1. Introduction
In this tutorial, our primary goal is to introduce ensemble methods in machine learning and demonstrate how to create an ensemble of different machine learning models for improved prediction accuracy. Ensemble methods are powerful tools that combine decisions from multiple models to improve the overall performance.
By the end of the tutorial, you will have a solid understanding of how ensemble methods work, how to create your own ensemble models, and how to use them for prediction tasks.
The prerequisites for this tutorial are:
- Basic understanding of Python programming
- Familiarity with fundamental concepts of machine learning
- Basic knowledge of Scikit-Learn library in Python
2. Step-by-Step Guide
An ensemble method in machine learning constructs a set of classifiers and then classifies new data points by taking a (weighted) vote of their predictions. The original ensemble method is Bayesian averaging, but more recent algorithms include error-correcting output coding, bagging, and boosting.
Bagging stands for bootstrap aggregation. It combines multiple learners in a way to reduce the variance of estimates. For example, Random Forest is a type of bagging algorithm.
Boosting is a sequential technique which works on the principle of an ensemble. It combines a set of weak learners and delivers improved prediction accuracy.
Now let's look at an example of creating an ensemble model using Scikit-Learn library in Python.
3. Code Examples
Let's say we have a classification problem and we will use the famous Iris dataset for this example.
First, let's import required libraries.
from sklearn.ensemble import RandomForestClassifier
from sklearn.ensemble import VotingClassifier
from sklearn.linear_model import LogisticRegression
from sklearn.svm import SVC
from sklearn.datasets import load_iris
from sklearn.model_selection import train_test_split
from sklearn.metrics import accuracy_score
Next, we load the dataset and split it into training and testing sets.
iris = load_iris()
X = iris.data[:, :4]
y = iris.target
X_train, X_test, y_train, y_test = train_test_split(X, y, test_size=0.2, random_state=42)

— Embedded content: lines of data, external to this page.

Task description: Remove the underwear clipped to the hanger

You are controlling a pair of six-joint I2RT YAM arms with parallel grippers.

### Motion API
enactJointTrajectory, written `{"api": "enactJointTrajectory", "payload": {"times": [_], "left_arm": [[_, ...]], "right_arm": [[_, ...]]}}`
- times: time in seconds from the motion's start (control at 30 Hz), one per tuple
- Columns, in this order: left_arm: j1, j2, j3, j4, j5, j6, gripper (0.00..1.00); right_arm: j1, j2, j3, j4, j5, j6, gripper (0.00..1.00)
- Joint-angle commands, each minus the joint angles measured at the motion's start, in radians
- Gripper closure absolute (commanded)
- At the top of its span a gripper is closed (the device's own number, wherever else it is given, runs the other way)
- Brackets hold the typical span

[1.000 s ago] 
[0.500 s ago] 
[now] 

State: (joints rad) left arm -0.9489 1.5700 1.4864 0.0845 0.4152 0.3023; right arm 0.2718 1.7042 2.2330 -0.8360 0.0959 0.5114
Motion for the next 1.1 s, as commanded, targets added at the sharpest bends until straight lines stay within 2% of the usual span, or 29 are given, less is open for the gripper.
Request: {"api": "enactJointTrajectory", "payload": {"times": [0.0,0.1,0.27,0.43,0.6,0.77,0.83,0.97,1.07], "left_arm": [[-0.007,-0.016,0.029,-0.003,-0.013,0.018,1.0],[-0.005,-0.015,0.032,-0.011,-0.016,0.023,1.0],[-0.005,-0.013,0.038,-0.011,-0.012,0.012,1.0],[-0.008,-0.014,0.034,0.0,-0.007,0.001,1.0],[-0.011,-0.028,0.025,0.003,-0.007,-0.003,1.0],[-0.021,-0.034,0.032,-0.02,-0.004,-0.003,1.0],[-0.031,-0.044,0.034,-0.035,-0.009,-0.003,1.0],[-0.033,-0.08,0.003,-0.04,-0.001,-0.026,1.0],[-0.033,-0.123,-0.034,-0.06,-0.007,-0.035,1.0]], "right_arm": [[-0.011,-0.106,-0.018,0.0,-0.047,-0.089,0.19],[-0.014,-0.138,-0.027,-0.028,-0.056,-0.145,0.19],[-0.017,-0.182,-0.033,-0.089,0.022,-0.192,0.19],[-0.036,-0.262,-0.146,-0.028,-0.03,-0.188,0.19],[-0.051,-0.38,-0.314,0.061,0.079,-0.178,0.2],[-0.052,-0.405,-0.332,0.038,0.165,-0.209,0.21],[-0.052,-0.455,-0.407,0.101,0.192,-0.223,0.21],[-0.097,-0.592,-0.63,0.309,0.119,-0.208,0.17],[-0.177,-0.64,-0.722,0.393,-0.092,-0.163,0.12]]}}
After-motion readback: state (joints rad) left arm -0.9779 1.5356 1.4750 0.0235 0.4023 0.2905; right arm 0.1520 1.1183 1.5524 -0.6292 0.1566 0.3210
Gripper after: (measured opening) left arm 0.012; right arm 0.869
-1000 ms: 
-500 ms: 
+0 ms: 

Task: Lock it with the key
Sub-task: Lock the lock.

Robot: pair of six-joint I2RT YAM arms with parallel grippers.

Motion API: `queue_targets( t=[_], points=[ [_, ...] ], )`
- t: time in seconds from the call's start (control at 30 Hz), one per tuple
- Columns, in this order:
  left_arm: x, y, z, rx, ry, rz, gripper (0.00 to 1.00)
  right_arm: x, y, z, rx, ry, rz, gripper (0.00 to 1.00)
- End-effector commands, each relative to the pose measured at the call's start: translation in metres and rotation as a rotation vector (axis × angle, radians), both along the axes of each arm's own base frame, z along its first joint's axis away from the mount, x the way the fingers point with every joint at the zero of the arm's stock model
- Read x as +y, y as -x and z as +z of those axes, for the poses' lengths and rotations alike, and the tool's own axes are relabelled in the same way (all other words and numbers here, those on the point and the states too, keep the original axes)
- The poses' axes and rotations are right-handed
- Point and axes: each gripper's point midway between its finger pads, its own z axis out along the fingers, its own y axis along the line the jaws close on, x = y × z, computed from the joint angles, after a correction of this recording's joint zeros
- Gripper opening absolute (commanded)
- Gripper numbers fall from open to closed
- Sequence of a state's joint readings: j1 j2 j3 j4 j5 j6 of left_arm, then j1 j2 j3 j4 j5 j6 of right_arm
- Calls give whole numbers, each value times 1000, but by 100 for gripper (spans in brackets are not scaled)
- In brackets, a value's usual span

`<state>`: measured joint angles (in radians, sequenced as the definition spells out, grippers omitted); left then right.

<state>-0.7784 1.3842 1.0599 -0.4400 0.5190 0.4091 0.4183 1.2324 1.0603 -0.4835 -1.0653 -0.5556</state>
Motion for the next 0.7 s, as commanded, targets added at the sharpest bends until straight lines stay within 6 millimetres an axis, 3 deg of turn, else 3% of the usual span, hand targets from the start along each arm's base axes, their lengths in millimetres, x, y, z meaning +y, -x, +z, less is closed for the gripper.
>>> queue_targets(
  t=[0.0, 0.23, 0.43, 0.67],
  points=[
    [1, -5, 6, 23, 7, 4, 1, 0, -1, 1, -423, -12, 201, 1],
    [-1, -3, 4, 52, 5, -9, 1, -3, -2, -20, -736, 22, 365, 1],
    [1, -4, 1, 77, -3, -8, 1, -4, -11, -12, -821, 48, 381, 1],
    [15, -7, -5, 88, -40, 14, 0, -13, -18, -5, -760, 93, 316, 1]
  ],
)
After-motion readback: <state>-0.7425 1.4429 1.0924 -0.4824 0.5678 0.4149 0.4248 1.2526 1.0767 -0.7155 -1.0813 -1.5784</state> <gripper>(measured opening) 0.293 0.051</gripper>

Now, we will create different machine learning models.
log_clf = LogisticRegression(solver="lbfgs", random_state=42)
rnd_clf = RandomForestClassifier(n_estimators=100, random_state=42)
svm_clf = SVC(gamma="scale", random_state=42)

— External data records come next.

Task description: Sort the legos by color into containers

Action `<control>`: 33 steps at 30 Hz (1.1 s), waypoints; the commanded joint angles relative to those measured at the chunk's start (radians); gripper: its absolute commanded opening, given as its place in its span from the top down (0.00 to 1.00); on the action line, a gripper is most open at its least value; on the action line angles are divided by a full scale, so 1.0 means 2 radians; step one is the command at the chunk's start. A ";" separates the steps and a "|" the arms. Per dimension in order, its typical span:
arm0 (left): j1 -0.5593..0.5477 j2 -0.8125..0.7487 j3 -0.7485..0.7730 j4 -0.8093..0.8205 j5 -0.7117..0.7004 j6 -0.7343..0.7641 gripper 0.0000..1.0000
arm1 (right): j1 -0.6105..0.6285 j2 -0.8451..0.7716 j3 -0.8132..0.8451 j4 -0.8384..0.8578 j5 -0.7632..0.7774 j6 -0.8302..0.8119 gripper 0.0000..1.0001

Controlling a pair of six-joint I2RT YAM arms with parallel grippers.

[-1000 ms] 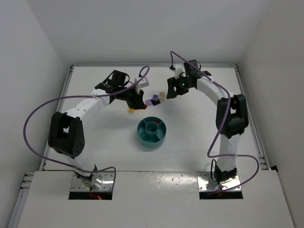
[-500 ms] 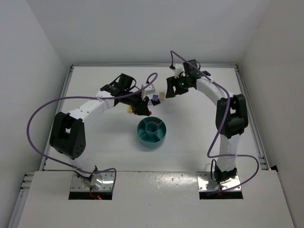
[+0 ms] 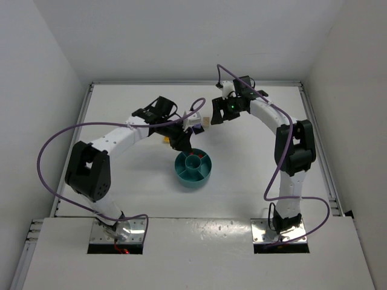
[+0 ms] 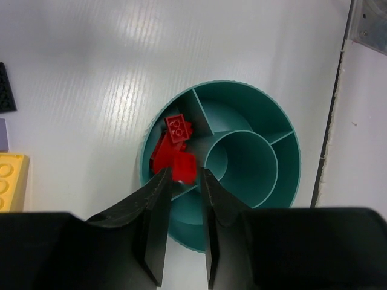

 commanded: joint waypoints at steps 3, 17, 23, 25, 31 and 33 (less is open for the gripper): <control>-0.005 0.009 0.015 -0.006 0.007 0.014 0.66 | 0.003 -0.009 0.002 0.010 -0.016 -0.007 0.31; 0.027 -0.015 0.013 0.060 -0.007 -0.057 0.51 | 0.019 -0.007 0.018 0.010 -0.038 -0.054 0.31; 0.060 -0.027 0.001 0.104 -0.007 -0.115 0.48 | 0.043 0.036 0.090 -0.001 -0.034 -0.097 0.33; 0.075 -0.027 -0.004 0.104 -0.007 -0.125 0.46 | 0.048 0.060 0.114 -0.005 -0.040 -0.118 0.33; 0.111 -0.049 -0.029 0.119 -0.007 -0.154 0.45 | 0.064 0.112 0.179 -0.028 -0.040 -0.199 0.33; 0.116 -0.049 -0.029 0.125 -0.016 -0.161 0.44 | 0.069 0.138 0.196 -0.044 -0.040 -0.216 0.33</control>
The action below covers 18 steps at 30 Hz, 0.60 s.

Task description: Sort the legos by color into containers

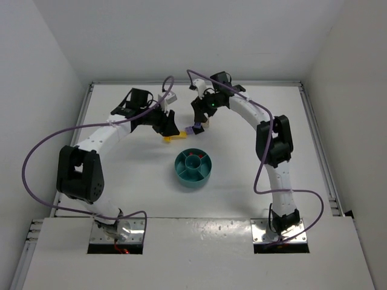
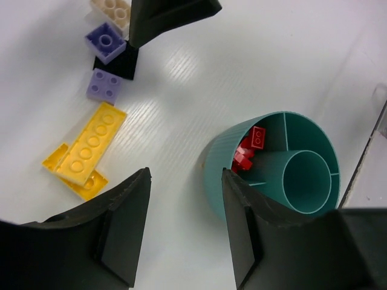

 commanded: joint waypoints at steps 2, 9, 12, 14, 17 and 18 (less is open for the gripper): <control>0.023 -0.028 -0.010 0.024 -0.005 -0.032 0.44 | 0.008 0.044 0.063 -0.031 -0.018 -0.078 0.33; 0.028 -0.040 -0.029 0.029 -0.015 -0.032 0.44 | 0.008 0.081 0.095 -0.041 -0.018 -0.099 0.33; 0.032 -0.044 -0.029 0.029 -0.015 -0.037 0.44 | 0.008 0.090 0.095 -0.045 -0.013 -0.111 0.36; 0.032 -0.044 -0.029 0.029 -0.015 -0.037 0.44 | 0.008 0.090 0.090 -0.045 -0.013 -0.117 0.39; 0.037 -0.044 -0.033 0.029 -0.020 -0.037 0.44 | 0.008 0.090 0.070 -0.033 -0.009 -0.122 0.39; 0.037 -0.044 -0.033 0.029 -0.020 -0.037 0.44 | 0.008 0.090 0.061 -0.033 -0.008 -0.122 0.39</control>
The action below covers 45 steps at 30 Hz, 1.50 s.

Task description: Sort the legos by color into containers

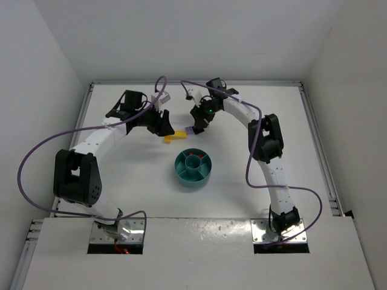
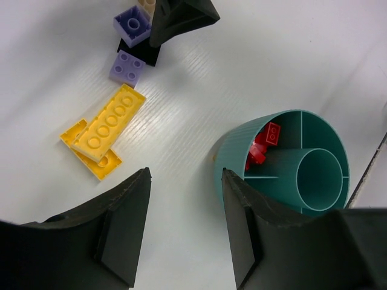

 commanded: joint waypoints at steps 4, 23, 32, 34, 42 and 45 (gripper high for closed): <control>0.010 -0.022 -0.010 0.014 0.000 -0.007 0.44 | 0.003 -0.008 -0.021 0.026 -0.003 -0.025 0.40; 0.010 -0.022 -0.014 0.019 -0.010 -0.007 0.44 | 0.012 -0.086 -0.128 0.110 -0.007 -0.030 0.84; 0.010 -0.018 -0.014 0.034 -0.010 -0.007 0.44 | 0.003 -0.216 -0.199 0.076 -0.024 -0.056 0.89; 0.010 -0.013 -0.014 0.038 -0.010 -0.007 0.44 | -0.001 -0.237 -0.206 0.049 -0.030 -0.079 0.89; 0.005 -0.002 -0.014 0.048 -0.010 -0.007 0.44 | 0.008 -0.361 -0.314 -0.062 -0.035 -0.175 0.90; 0.005 0.002 -0.014 0.048 -0.005 -0.007 0.44 | 0.014 -0.398 -0.344 -0.087 -0.040 -0.185 0.90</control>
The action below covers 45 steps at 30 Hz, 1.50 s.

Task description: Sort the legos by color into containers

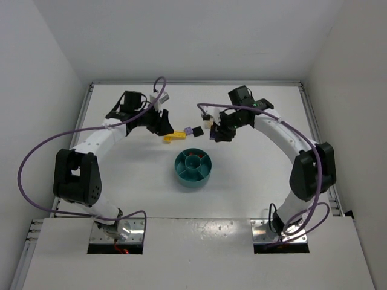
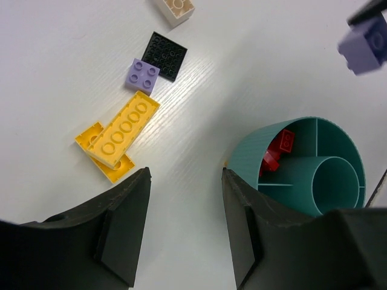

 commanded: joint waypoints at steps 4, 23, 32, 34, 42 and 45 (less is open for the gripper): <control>-0.004 0.012 0.008 0.022 0.009 -0.006 0.44 | 0.014 -0.043 -0.034 -0.077 -0.022 -0.054 0.90; -0.004 0.015 0.003 0.013 0.004 0.005 0.44 | 0.096 -0.025 -0.041 -0.109 -0.007 -0.059 0.90; -0.004 0.028 0.003 0.013 0.004 0.009 0.42 | 0.110 -0.004 -0.020 -0.094 0.013 -0.037 0.81; -0.004 0.033 0.010 0.013 0.004 0.005 0.42 | 0.110 0.002 -0.020 -0.094 0.013 -0.037 0.75; -0.004 0.057 0.026 0.017 -0.001 0.005 0.42 | 0.115 -0.005 -0.015 -0.077 0.029 -0.015 0.49; -0.009 0.077 0.037 0.027 -0.001 0.010 0.42 | 0.115 -0.024 -0.025 -0.059 0.029 -0.006 0.42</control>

Next, we will create an ensemble of models.
voting_clf = VotingClassifier(
estimators=[('lr', log_clf), ('rf', rnd_clf), ('svc', svm_clf)],
voting='hard')
voting_clf.fit(X_train, y_train)
Let's evaluate each model’s accuracy on the test set.
for clf in (log_clf, rnd_clf, svm_clf, voting_clf):
clf.fit(X_train, y_train)
y_pred = clf.predict(X_test)
print(clf.__class__.__name__, accuracy_score(y_test, y_pred))
You should see the accuracy of each model printed out, and typically, the voting classifier outperforms all the individual classifiers.
4. Summary
In this tutorial, we discussed ensemble methods in machine learning, what they are and why they are used. We also created an ensemble of different machine learning models and used it on the Iris dataset for a prediction task.
Next steps for learning could be exploring different ensemble methods like Stacking and Bagging. You can also study how to tune these models for better performance.
5. Practice Exercises
Try creating an ensemble of three different regression models on the Boston Housing dataset.
Use the ensemble model to predict the house prices and compare the result with the actual values.
Experiment with different ensemble methods like Bagging and Boosting on the MNIST dataset.
Remember, practice is key when it comes to mastering machine learning concepts. Happy coding!